The US-based cannabis company Cresco Labs was established with a vertically integrated corporate structure. Right now, the company leads the nation in the production of branded cannabis goods. According to a BDSA study, Cresco is the marijuana brand that customers in Illinois and Pennsylvania prefer the most. Cresco operates in 11 states and has 53 retail outlets, 20 manufacturing facilities, and 47 retail licenses.
On August 17th, Cresco announced second-quarter revenue of $218 million, up 4% from the same time the previous year. The company reported an Adjusted Gross Profit of $116 million, or 53% of revenue, an increase of 8% year over year, after taking acquisition-related adjustments to the cost of goods sold and other non-core items out of the equation. In the second quarter, Cresco’s adjusted EBITDA totaled $51 million, or 23% of revenue, an increase of 11% from the same period in the previous year. Thanks to $95 million in wholesale revenue, the business maintained its position as the top U.S. seller of branded cannabis products with leading share positions in the flower, concentrates, and vape categories.

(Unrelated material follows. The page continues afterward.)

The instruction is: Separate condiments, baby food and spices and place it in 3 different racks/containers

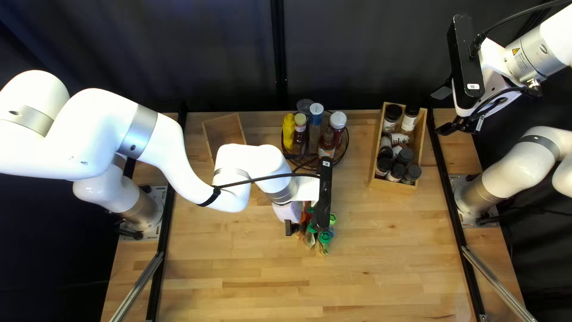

In Massachusetts, Illinois, Pennsylvania, and Massachusetts again, the corporation earned the most branded shares. Same-store sales climbed 6% over the previous year even though retail revenue increased 22% to $123 million, or $2.5 million per average store operating during the quarter. Additionally, the previously announced all-stock acquisition of Columbia Care by Cresco Labs was approved by Columbia Care shareholders on July 8. To finalize the acquisition by the end of the year, the corporation is still making great efforts.
CRLBF Stock Performance
CRLBF shares finished on September 16th at $3.3454, down 10.93% in the last month. The stock is presently trading in a 52-week price range of $2.42-$10.42, showing a 49.93 percent decline year to date. According to analysts at CNN Business CRLBF stock has a 12-month median price target of $7.71 per share. In this case, this represents an upside of 130.40% from its last trading price of $3.3454.
Trading Top Pot Stocks In The Current Market Climate
It is believed that cannabis stocks have a higher risk-to-reward ratio. You must carefully investigate the company before making an investment. Press releases and financial reports from a company may offer details on the top companies in a specific industry. Your chances of making better trades could be increased by using technical indicators and improving your comprehension of chart patterns. As stock prices fall in September 2022, these marijuana stocks may be the ones to keep an eye on.